**Task requirements**
Count lines, not occurrences: report how many lines in the records hold the string "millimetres", and nothing else.

Extracted records
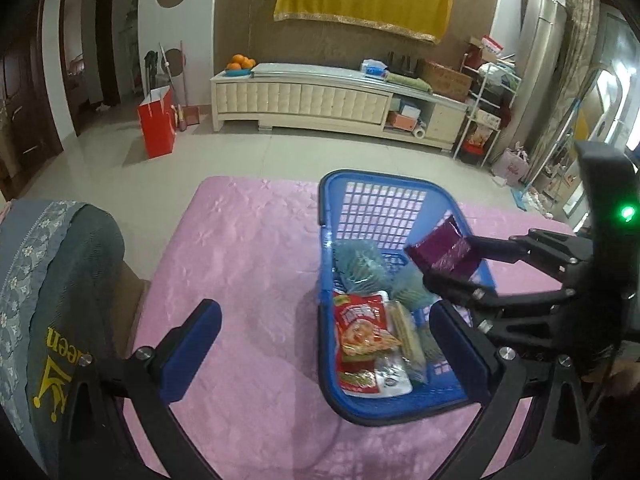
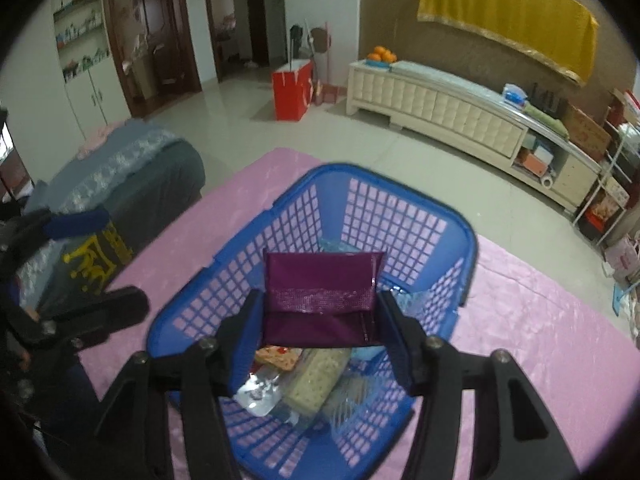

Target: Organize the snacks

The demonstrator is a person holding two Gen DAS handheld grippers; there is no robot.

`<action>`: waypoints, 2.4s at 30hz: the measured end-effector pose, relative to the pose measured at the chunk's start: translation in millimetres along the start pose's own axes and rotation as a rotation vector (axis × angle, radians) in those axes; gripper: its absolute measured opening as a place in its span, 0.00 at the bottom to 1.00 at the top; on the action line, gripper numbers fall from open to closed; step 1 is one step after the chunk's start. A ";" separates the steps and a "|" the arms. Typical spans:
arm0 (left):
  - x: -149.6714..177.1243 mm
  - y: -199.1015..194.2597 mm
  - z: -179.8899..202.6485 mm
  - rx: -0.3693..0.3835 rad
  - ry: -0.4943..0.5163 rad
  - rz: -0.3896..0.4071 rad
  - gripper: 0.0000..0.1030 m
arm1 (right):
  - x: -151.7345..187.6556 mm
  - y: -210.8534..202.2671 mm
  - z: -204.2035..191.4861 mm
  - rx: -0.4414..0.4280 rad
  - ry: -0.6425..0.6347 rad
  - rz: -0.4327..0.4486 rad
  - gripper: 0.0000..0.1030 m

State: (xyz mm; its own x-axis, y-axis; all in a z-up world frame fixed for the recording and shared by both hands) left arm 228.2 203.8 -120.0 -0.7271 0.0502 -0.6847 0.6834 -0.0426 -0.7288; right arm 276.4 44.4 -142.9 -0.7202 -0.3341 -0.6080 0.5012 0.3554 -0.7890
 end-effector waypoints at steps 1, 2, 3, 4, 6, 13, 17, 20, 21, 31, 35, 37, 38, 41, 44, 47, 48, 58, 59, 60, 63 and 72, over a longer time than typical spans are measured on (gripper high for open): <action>0.2 1.9 -0.9 0.001 -0.005 -0.002 1.00 | -0.3 4.3 0.6 0.012 -0.006 -0.009 0.69; 1.0 2.7 -1.4 0.003 -0.009 -0.006 1.00 | 0.7 7.0 1.7 0.023 -0.009 -0.009 0.74; 1.8 3.3 -0.9 0.005 -0.012 -0.010 1.00 | 2.5 8.2 3.3 0.031 -0.014 -0.011 0.76; 2.4 2.8 0.5 0.007 -0.009 -0.011 1.00 | 4.8 7.4 5.1 0.036 -0.016 -0.017 0.77; 3.8 -2.3 3.7 0.006 -0.002 0.000 1.00 | 7.5 -1.3 9.2 0.034 0.000 -0.003 0.79; 9.0 -42.3 37.6 -0.020 0.056 0.064 1.00 | 22.3 -60.2 21.1 0.025 0.055 0.033 0.84; 10.4 -80.8 62.6 -0.037 0.081 0.144 1.00 | 32.9 -105.1 24.3 0.058 0.056 0.078 0.84; 13.7 -108.6 80.8 -0.062 0.107 0.206 1.00 | 38.5 -136.0 31.6 0.086 0.078 0.130 0.84; 14.7 -118.1 85.9 -0.077 0.114 0.232 1.00 | 44.2 -152.5 34.9 0.107 0.084 0.164 0.84; 29.4 -174.6 146.3 -0.069 0.145 0.361 1.00 | 86.4 -252.7 48.3 0.168 0.166 0.367 1.00; 34.9 -188.1 161.4 -0.058 0.144 0.383 1.00 | 104.4 -281.3 42.6 0.240 0.164 0.430 1.00; 38.5 -195.0 167.8 -0.045 0.143 0.391 1.00 | 112.3 -294.7 40.7 0.250 0.178 0.454 1.00; 40.6 -199.1 171.3 -0.028 0.144 0.390 1.00 | 115.5 -299.2 40.4 0.256 0.185 0.461 1.00; 46.9 -208.6 180.2 0.004 0.163 0.397 1.00 | 124.3 -307.2 40.8 0.256 0.202 0.466 1.00; 53.7 -213.7 189.1 0.004 0.183 0.401 1.00 | 132.5 -309.9 40.4 0.253 0.217 0.458 1.00; 58.9 -218.6 195.4 0.006 0.197 0.395 1.00 | 145.2 -313.6 39.2 0.257 0.232 0.459 1.00; 58.9 -219.1 196.4 0.006 0.199 0.393 1.00 | 147.8 -315.0 39.3 0.253 0.240 0.459 1.00; 71.8 -224.9 205.0 0.020 0.225 0.382 1.00 | 168.0 -318.5 33.6 0.259 0.257 0.461 1.00; 72.7 -225.0 205.4 0.026 0.224 0.379 1.00 | 169.9 -318.7 33.4 0.261 0.256 0.460 1.00; 73.4 -225.2 206.9 0.028 0.225 0.378 1.00 | 170.0 -318.6 33.4 0.264 0.257 0.458 1.00; 74.9 -224.5 207.6 0.031 0.226 0.374 1.00 | 170.8 -318.2 32.6 0.264 0.258 0.458 1.00; 76.5 -225.9 206.3 0.022 0.220 0.366 1.00 | 171.4 -315.8 26.6 0.251 0.257 0.457 1.00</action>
State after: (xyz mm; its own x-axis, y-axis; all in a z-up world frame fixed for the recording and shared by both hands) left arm 4.7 11.4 -8.4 -0.4037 0.2397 -0.8830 0.8905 -0.1184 -0.4393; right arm 7.4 -148.3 -0.3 -0.4815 0.0381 -0.8756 0.8644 0.1858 -0.4672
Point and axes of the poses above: each gripper's, at about its wrist camera, not at the fingertips, and y roughly the way its jaws point, z to its right, x to its underside, the point moved 3 cm from there along y, roughly the way its jaws point, and after that the axes turned 11 degrees about y, right-handed, at the moved point
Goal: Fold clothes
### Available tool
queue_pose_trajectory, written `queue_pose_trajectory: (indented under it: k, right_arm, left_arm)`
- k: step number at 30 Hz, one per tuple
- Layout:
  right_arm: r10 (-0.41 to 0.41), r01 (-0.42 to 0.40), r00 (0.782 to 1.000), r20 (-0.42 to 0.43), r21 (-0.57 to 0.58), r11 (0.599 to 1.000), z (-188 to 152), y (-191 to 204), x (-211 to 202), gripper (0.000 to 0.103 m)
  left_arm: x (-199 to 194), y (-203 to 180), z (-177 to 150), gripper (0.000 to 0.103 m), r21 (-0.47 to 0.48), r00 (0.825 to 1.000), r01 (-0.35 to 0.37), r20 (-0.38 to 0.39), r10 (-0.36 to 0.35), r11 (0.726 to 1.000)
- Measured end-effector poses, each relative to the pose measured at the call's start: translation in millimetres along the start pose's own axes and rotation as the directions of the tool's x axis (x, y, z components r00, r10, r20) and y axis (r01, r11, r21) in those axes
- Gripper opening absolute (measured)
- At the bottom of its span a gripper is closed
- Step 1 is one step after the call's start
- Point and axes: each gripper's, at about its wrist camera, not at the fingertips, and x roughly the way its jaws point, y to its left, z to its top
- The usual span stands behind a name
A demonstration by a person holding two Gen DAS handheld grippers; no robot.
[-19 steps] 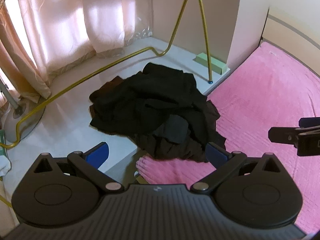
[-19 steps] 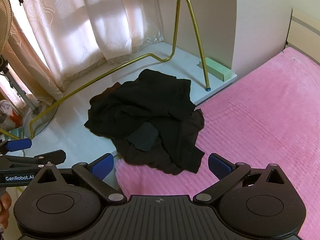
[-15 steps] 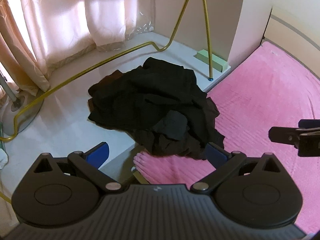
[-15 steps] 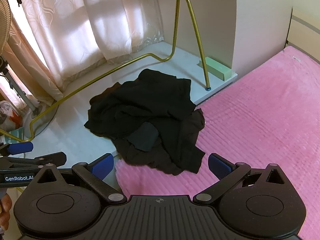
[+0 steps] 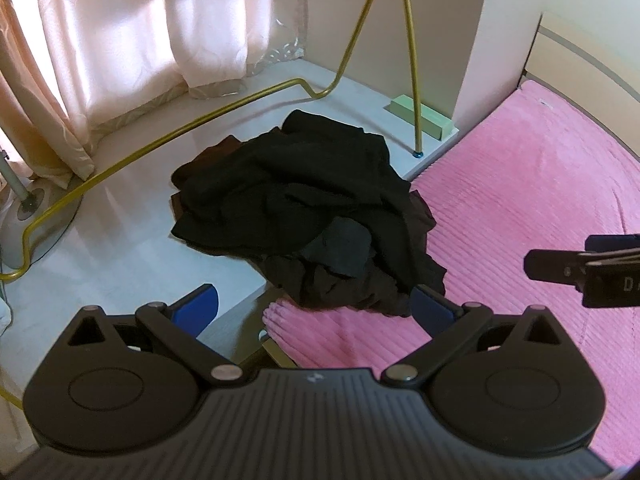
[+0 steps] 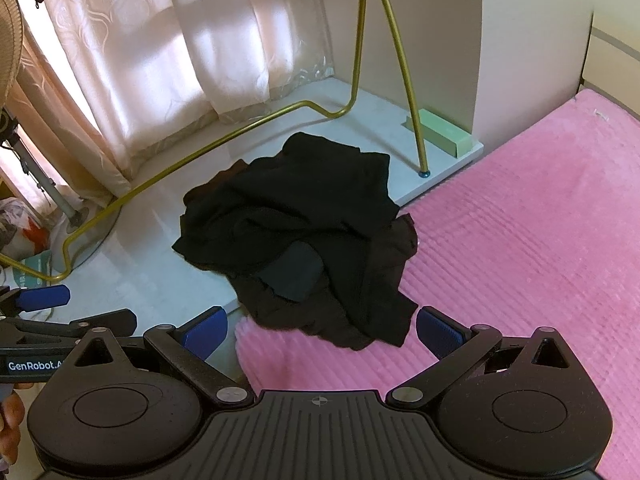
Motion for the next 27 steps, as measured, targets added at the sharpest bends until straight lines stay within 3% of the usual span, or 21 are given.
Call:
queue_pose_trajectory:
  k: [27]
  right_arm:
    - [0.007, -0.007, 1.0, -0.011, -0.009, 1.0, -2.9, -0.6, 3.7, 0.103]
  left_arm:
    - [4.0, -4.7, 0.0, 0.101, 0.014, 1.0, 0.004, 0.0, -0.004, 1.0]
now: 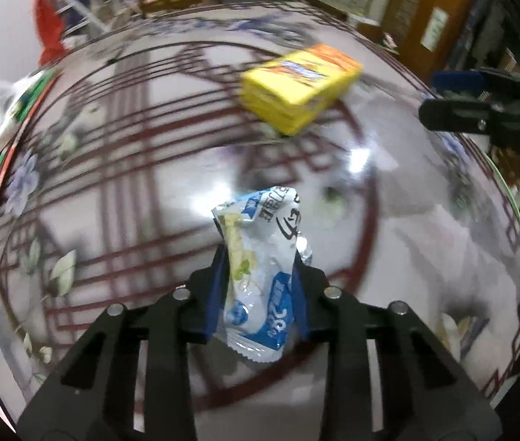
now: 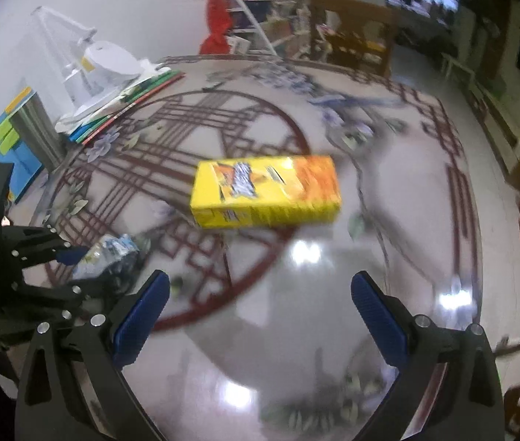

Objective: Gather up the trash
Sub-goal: 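Hold the snack bag with the left gripper while the right gripper grasps the yellow drink carton, then carry the snack bag with the left gripper while the right gripper carries the yellow carton over the red bin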

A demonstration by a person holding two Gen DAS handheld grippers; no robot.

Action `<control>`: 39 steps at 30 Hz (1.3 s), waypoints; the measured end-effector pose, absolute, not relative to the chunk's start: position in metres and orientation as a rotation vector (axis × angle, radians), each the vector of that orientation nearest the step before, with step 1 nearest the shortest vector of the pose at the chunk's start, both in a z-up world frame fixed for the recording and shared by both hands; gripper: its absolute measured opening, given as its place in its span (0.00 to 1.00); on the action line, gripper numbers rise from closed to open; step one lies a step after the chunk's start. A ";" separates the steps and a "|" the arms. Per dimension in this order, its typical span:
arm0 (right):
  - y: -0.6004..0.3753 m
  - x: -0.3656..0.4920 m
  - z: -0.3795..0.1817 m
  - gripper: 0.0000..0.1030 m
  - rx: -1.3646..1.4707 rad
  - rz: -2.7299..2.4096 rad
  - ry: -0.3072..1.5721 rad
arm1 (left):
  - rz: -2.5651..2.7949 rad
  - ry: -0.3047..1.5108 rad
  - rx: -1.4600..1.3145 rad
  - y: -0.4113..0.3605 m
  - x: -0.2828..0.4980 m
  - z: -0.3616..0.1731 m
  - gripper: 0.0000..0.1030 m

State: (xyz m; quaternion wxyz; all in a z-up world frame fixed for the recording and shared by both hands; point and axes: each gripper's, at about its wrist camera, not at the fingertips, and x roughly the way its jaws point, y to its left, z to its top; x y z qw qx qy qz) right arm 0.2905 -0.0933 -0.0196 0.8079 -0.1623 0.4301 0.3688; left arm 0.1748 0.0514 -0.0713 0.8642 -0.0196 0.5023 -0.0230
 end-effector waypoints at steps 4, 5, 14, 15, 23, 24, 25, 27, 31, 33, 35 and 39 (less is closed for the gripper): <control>-0.067 0.304 -0.021 0.93 -0.369 0.786 0.920 | -0.003 1.052 -0.120 0.074 0.171 -0.068 0.29; -0.061 0.309 -0.021 0.93 -0.349 0.774 0.934 | 0.010 1.051 -0.140 0.079 0.171 -0.067 0.29; -0.043 0.356 -0.037 0.93 0.151 0.413 1.130 | 0.061 0.988 -0.181 0.099 0.170 -0.044 0.29; -0.039 0.357 -0.038 0.93 0.170 0.361 1.110 | 0.072 0.981 -0.184 0.103 0.170 -0.041 0.29; -0.011 0.365 -0.059 0.93 0.185 0.128 1.099 | 0.120 0.934 -0.227 0.137 0.163 -0.017 0.29; -0.007 0.366 -0.063 0.93 0.162 0.105 1.099 | 0.118 0.934 -0.230 0.137 0.163 -0.017 0.29; -0.005 0.366 -0.065 0.93 0.144 0.098 1.098 | 0.114 0.936 -0.234 0.137 0.162 -0.017 0.29; -0.001 0.366 -0.069 0.90 0.101 0.121 1.089 | 0.103 0.943 -0.232 0.134 0.164 -0.019 0.29; 0.001 0.358 -0.065 0.74 0.005 0.202 1.053 | 0.081 0.944 -0.227 0.127 0.163 -0.020 0.29; -0.001 0.352 -0.062 0.64 -0.038 0.233 1.048 | 0.078 0.943 -0.228 0.126 0.163 -0.020 0.29; -0.005 0.345 -0.061 0.58 -0.070 0.261 1.046 | 0.078 0.941 -0.233 0.126 0.163 -0.020 0.29; -0.023 0.327 -0.062 0.57 -0.112 0.319 1.054 | 0.072 0.938 -0.240 0.123 0.162 -0.020 0.29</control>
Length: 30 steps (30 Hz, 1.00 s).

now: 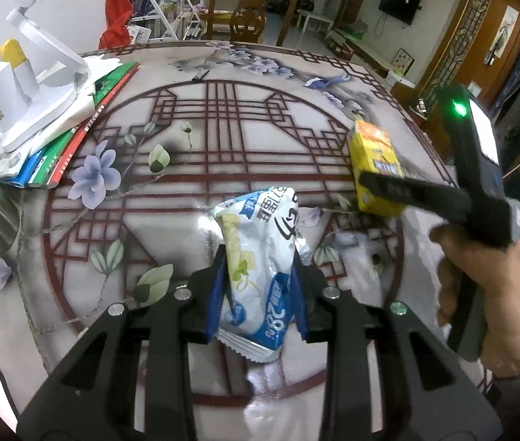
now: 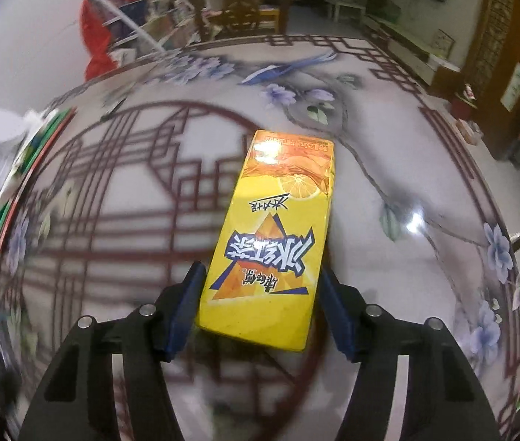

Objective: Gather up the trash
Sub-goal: 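Carry the snack bag with the left gripper while the right gripper carries the yellow carton over the red bin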

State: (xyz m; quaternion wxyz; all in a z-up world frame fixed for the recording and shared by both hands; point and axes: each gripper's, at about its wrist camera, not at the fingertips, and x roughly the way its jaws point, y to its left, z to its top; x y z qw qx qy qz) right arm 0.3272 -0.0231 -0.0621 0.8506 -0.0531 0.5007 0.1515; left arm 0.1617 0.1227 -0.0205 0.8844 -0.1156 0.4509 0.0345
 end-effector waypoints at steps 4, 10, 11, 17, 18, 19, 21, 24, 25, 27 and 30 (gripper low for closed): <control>-0.044 0.305 -0.062 0.57 -0.142 0.375 1.065 | 0.057 0.938 -0.228 0.113 0.159 -0.021 0.29; -0.089 0.267 -0.049 0.55 -0.127 0.414 1.050 | 0.025 0.933 -0.177 0.087 0.153 -0.016 0.29; -0.098 0.260 -0.045 0.54 -0.122 0.421 1.042 | 0.018 0.931 -0.167 0.082 0.152 -0.015 0.29; -0.139 0.230 -0.025 0.52 -0.100 0.441 1.004 | -0.022 0.918 -0.129 0.051 0.147 -0.004 0.29; -0.145 0.226 -0.023 0.52 -0.096 0.444 1.000 | -0.026 0.917 -0.127 0.046 0.146 -0.002 0.29; -0.150 0.224 -0.022 0.52 -0.094 0.445 0.996 | -0.031 0.916 -0.125 0.041 0.145 0.000 0.29; -0.162 0.218 -0.019 0.52 -0.089 0.446 0.988 | -0.040 0.915 -0.120 0.031 0.142 0.003 0.29; -0.175 0.213 -0.026 0.52 -0.096 0.449 1.005 | -0.053 0.923 -0.111 0.016 0.139 0.003 0.29; -0.178 0.211 -0.029 0.52 -0.105 0.448 1.009 | -0.057 0.927 -0.105 0.011 0.137 0.002 0.29; -0.179 0.211 -0.039 0.52 -0.125 0.453 1.030 | -0.059 0.934 -0.100 0.004 0.135 0.001 0.29; -0.176 0.213 -0.053 0.53 -0.160 0.437 1.043 | -0.061 0.942 -0.096 -0.002 0.134 0.000 0.29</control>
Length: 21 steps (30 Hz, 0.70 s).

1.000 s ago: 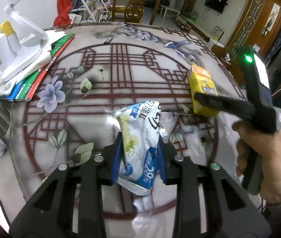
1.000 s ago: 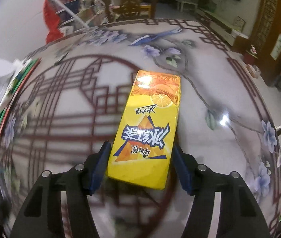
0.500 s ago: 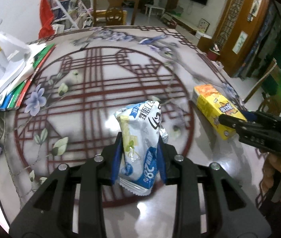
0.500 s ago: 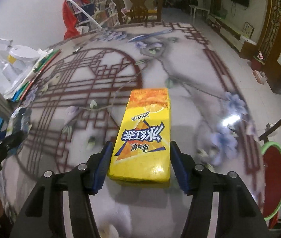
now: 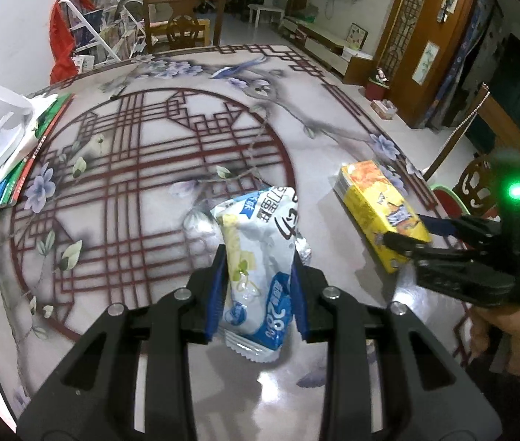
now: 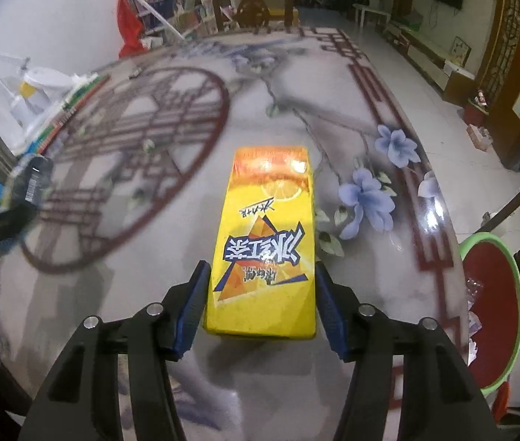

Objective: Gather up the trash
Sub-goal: 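Carry the snack bag with the left gripper while the right gripper carries the yellow carton over the red bin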

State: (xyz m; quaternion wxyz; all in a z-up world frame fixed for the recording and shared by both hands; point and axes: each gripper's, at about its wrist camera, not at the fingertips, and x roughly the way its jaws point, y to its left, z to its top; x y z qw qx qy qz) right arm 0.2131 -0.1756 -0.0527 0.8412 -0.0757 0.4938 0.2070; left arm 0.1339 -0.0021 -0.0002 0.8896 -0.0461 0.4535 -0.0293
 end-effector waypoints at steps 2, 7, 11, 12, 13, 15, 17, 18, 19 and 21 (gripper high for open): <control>-0.173 0.219 -0.057 0.64 -0.164 0.418 1.029 | -0.060 0.946 -0.089 -0.004 0.133 0.000 0.29; -0.164 0.238 -0.069 0.67 -0.180 0.408 1.052 | -0.054 0.956 -0.088 -0.006 0.137 -0.002 0.29; -0.160 0.243 -0.076 0.55 -0.207 0.404 1.057 | -0.058 0.966 -0.086 -0.010 0.142 -0.007 0.29; -0.161 0.241 -0.075 0.55 -0.208 0.407 1.050 | -0.060 0.967 -0.084 -0.012 0.143 -0.008 0.29; -0.162 0.240 -0.073 0.55 -0.211 0.410 1.044 | -0.064 0.969 -0.082 -0.013 0.143 -0.008 0.29; -0.165 0.235 -0.066 0.54 -0.226 0.410 1.025 | -0.071 0.973 -0.080 -0.017 0.145 -0.009 0.29; -0.169 0.232 -0.057 0.54 -0.226 0.412 1.009 | -0.081 0.973 -0.077 -0.023 0.147 -0.009 0.29; -0.175 0.229 -0.049 0.54 -0.221 0.414 0.995 | -0.087 0.973 -0.076 -0.026 0.148 -0.009 0.29; -0.179 0.227 -0.043 0.54 -0.220 0.413 0.983 | -0.096 0.972 -0.073 -0.031 0.149 -0.008 0.29; -0.193 0.222 -0.027 0.54 -0.216 0.405 0.956 | -0.115 0.969 -0.067 -0.042 0.153 -0.006 0.29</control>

**Result**
2